In a previous incarnation as editor of a daily newspaper in Northwest Colorado, I worked with a talented photojournalist. He told me once about the questions he fielded from readers who wondered what it was like to have to photograph sometimes horrific events — house fires and car wrecks. Wasn’t it awful?
More than 30 years later, I still recall his response. He said he always focused — literally in his case — not on the tragedy unfolding in front of him, but the people there who were helping.
I find myself in the same circumstance as editor of a business journal in the midst of a pandemic.
I feel obligated to report on the tragedy that’s unfolding in what’s become both a public health and economic crisis. There’s the growing number of people who’ve lost their jobs and the hardships businesses have suffered. But that makes me all the more grateful for the opportunity to also report on the myriad efforts under way to help individuals and businesses.
The baddest of the bad news comes in the latest labor statistics. The monthly unemployment rate in Mesa County jumped two points to 6.3 percent in March. The jobless rate could soar into the double-digit stratosphere in April given the growing number of people filing initial claims for unemployment benefits.

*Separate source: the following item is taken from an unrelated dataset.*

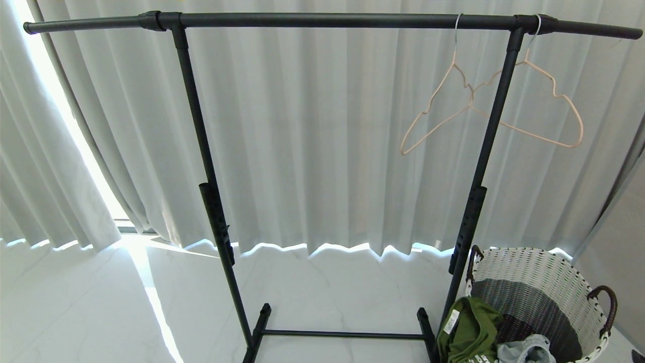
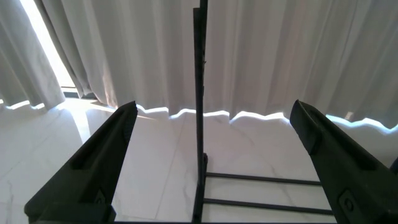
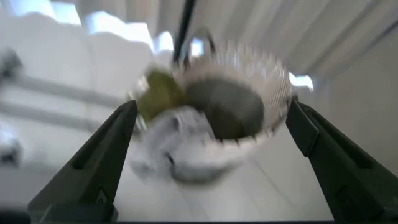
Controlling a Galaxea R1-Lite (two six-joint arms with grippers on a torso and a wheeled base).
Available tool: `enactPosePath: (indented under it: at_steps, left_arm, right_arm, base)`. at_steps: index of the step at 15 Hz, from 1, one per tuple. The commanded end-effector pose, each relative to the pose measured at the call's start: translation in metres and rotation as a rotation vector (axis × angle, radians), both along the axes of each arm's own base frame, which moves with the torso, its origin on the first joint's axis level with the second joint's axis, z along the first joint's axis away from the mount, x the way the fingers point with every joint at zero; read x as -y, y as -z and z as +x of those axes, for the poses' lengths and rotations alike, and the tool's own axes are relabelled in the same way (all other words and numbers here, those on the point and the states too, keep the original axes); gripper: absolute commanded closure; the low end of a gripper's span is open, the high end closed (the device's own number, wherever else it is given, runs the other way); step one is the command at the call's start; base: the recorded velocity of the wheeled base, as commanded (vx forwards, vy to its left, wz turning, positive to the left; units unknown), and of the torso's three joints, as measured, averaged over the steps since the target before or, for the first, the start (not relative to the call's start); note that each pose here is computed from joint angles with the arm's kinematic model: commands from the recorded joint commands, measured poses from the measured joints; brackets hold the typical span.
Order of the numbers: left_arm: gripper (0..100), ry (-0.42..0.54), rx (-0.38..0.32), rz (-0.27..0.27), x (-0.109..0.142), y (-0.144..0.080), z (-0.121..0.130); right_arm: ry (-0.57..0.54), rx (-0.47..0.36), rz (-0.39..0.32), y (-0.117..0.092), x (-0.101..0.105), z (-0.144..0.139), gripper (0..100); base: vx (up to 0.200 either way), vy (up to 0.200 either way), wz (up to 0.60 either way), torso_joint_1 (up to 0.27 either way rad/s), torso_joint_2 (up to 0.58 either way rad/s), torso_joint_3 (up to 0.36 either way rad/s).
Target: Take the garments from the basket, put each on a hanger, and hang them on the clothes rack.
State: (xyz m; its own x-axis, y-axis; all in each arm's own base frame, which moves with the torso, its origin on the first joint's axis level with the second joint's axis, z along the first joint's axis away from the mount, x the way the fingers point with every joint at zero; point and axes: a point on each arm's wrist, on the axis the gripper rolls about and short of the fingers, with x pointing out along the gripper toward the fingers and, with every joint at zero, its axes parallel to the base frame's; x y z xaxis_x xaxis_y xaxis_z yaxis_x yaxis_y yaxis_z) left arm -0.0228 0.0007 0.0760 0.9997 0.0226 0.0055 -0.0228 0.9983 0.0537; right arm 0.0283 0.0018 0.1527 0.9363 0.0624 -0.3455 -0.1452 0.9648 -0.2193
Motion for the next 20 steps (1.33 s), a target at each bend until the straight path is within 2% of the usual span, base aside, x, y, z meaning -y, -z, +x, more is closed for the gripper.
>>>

For the week ending April 4, 1,958 claims were filed in Mesa County. Statewide, more than 230,000 claims have been filed over the past month. That’s not yet counting the independent contractors and other self-employed people allowed to claim jobless benefits under new federal legislation.
According to the results of an email survey conducted between April 3 and 10
by the Grand Junction Area Chamber of Commerce, 40 percent of the business owners and managers who responded reported furloughing or laying off employees. Fully 38 percent of those who responded said their business receipts had dropped more than half.
There’s also some good news, though, including the stories of federal funding not only in the form of loans to businesses, but also grants to the Grand Junction Regional Airport and local public safety agencies. The U.S. Small Business Administration, which backs the so-called paycheck protection and economic injury disaster loan programs, reported processing what by one estimate was 14 years worth of loans in 14 days. Local banks have been just as busy in issuing loans even as the rules governing the process keep changing.
I’m especially grateful for Business Times contributors and the advice they share to help readers get through the pandemic, whether that’s answering questions about human resource issues, offering tips on working from home or more clearly responding to emails or suggesting ways people can keep fit — no equipment required.
There’s potentially some light at the end of this horrific tunnel in plans to reopen businesses — and in turn the economy — in phases. Here’s hoping that happens quickly even as the curve of coronavirus cases flattens.
Meanwhile, I’ll keep focusing on the organizations and people who are helping.